C’est d’ailleurs en 2003 qu’est arrivée une deuxième offensive à propos d’attouchement sur un mineur et l’accusation criminelle d’abus sexuel. En 1994, Christopher Andersen a publié dans une biographie non autorisée de Michael Jackson que la vedette a passé presque chaque nuit avec de jeunes garçons âgés de 9 à 14 ans sur une période de trois ans à partir de 1987. Quand Stephen Davis se rendait chez lui à Encino, dans la maison où il vivait en Californie, pour s’entretenir en 1987 en vue d’écrire son livre Moon Walk, une succession de préadolescents leur ont constamment rendu visite.
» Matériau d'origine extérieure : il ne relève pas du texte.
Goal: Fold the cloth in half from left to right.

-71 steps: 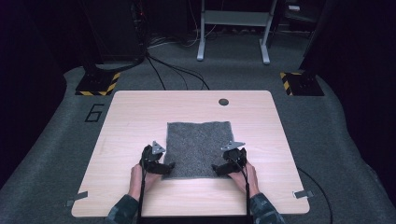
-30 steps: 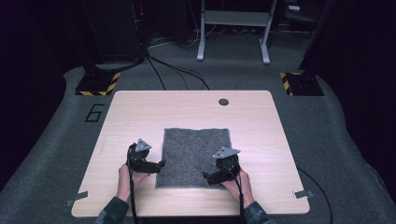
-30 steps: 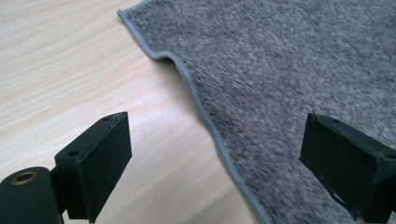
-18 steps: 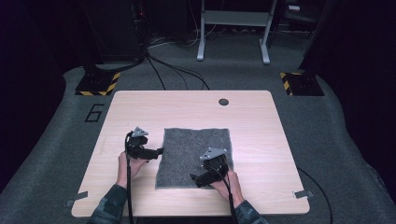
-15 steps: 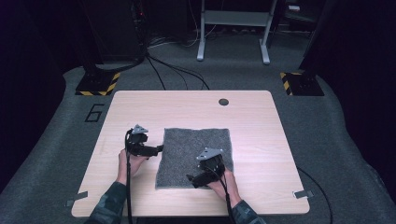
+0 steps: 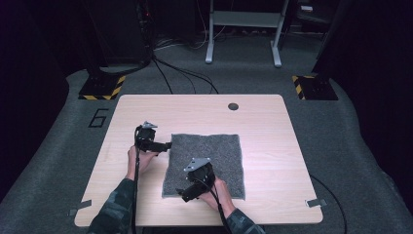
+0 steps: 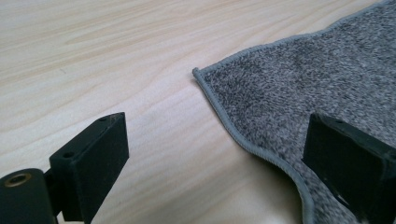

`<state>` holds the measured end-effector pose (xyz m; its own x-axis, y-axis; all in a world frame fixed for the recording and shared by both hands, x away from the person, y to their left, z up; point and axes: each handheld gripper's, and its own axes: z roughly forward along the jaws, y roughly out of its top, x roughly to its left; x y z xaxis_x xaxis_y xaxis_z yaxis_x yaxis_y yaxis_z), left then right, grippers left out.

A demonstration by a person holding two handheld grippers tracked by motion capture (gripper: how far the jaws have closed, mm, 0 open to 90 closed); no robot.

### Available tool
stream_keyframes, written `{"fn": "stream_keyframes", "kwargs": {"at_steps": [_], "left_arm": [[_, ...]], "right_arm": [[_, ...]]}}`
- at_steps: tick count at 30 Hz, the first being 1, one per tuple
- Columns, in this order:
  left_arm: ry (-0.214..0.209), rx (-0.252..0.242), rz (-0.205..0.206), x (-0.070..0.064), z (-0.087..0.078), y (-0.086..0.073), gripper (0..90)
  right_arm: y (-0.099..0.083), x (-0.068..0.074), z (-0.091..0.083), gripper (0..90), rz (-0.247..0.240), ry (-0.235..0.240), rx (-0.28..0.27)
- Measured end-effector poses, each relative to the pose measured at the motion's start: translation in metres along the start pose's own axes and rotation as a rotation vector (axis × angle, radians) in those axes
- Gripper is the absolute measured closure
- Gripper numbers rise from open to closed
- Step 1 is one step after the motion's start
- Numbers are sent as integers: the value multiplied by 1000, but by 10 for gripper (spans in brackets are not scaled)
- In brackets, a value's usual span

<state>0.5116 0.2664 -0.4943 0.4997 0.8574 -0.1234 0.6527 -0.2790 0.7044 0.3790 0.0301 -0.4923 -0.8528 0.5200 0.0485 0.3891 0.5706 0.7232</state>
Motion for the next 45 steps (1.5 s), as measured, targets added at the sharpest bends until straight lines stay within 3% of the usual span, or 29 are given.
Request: {"fn": "stream_keyframes", "kwargs": {"at_steps": [1, 2, 5, 7, 9, 10, 11, 12, 14, 15, 16, 18, 23, 27, 32, 34, 36, 37, 41, 45], "left_arm": [[-6, -10, -17, -1, 3, 1, 61], [-1, 4, 1, 0, 5, 3, 60], [-11, 16, -1, 2, 13, 8, 71], [4, -7, -17, 3, 18, 13, 96], [-6, 0, -16, 6, 21, 16, 132], [2, -12, -42, 6, 25, 17, 140], [-4, 0, -20, 9, 26, 18, 155], [-2, -10, -40, 8, 29, 19, 165], [21, 2, 2, 9, 32, 21, 206], [27, 0, -9, 8, 34, 22, 221], [23, 16, 9, 9, 35, 23, 236], [28, 5, 8, 8, 38, 24, 277], [45, 17, 23, 7, 45, 27, 376], [48, 43, 43, 5, 50, 27, 461], [53, 48, 88, 2, 51, 27, 561], [74, 40, 108, 0, 51, 25, 622], [68, 31, 110, -1, 51, 24, 682], [66, 25, 112, -1, 51, 24, 718], [59, 13, 110, -2, 51, 21, 823], [66, 20, 115, -3, 51, 22, 859]], "right_arm": [[1, 3, 3, 0, -3, 9, 7], [2, 5, 6, 0, -9, 2, 5], [5, 15, 16, 19, -41, 18, 35], [7, 21, 21, 54, -64, 18, 39], [11, 31, 28, 121, -91, 20, 35], [12, 34, 30, 157, -95, 19, 34], [14, 38, 33, 187, -107, 22, 49], [15, 41, 36, 232, -121, 30, 52], [17, 48, 41, 335, -131, 21, 54], [17, 50, 45, 368, -141, 17, 48], [17, 52, 46, 414, -145, 30, 62], [18, 56, 51, 462, -149, 17, 67], [19, 57, 54, 581, -144, 25, 96], [18, 55, 55, 645, -134, 19, 80], [15, 53, 53, 707, -117, 19, 73], [15, 51, 52, 740, -116, 20, 82], [13, 50, 51, 771, -115, 26, 73], [12, 51, 52, 795, -92, 20, 60], [11, 53, 52, 849, -107, 11, 50], [11, 53, 51, 868, -100, 23, 49]]}}
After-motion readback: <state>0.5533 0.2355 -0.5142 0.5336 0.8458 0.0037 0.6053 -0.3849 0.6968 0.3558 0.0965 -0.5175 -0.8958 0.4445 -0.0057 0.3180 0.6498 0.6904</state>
"Jamais je ne les ai vus ensemble au lit, mais il me semble que ça tombait sous le sens que c’était comme s’ils campaient", tente d’expliquer Stephen Davis. "Ils campaient avec oncle Mike. Mais je ne crois pas qu’il a jamais posé la main sur eux". Les mœurs sexuelles qu’on lui prête et son ambition à changer d’aspect et de visage, la suspicion d’usage de drogues va persister longtemps, mais ce n’est rien à côté de l’héritage musical que laisse Michael Jackson. Une valeur sûre, et qui demeure en dépit des années sombres pendant lesquelles l’artiste a sombré avant de décéder.

Son disque Thriller reste l’album le plus vendu de tous les temps grâce aux clips vidéo bouleversants, comme "Billie Jean" et "Beat It". Par rapport à cet album, Bad (1987), Dangerous (1991), et Invincible (2001) ont moins vendu, tout en coûtant plus. "Tout sur Bad sonnait comme s’il avait été écrit par un groupe ou un ordinateur", fait valoir Barney Hoskyns, "Les albums suivants étaient horribles aussi", sans s’empêcher de railler : "Il est devenu tellement faux qu’il ne savait même plus ce qu’il y avait de vrai en lui".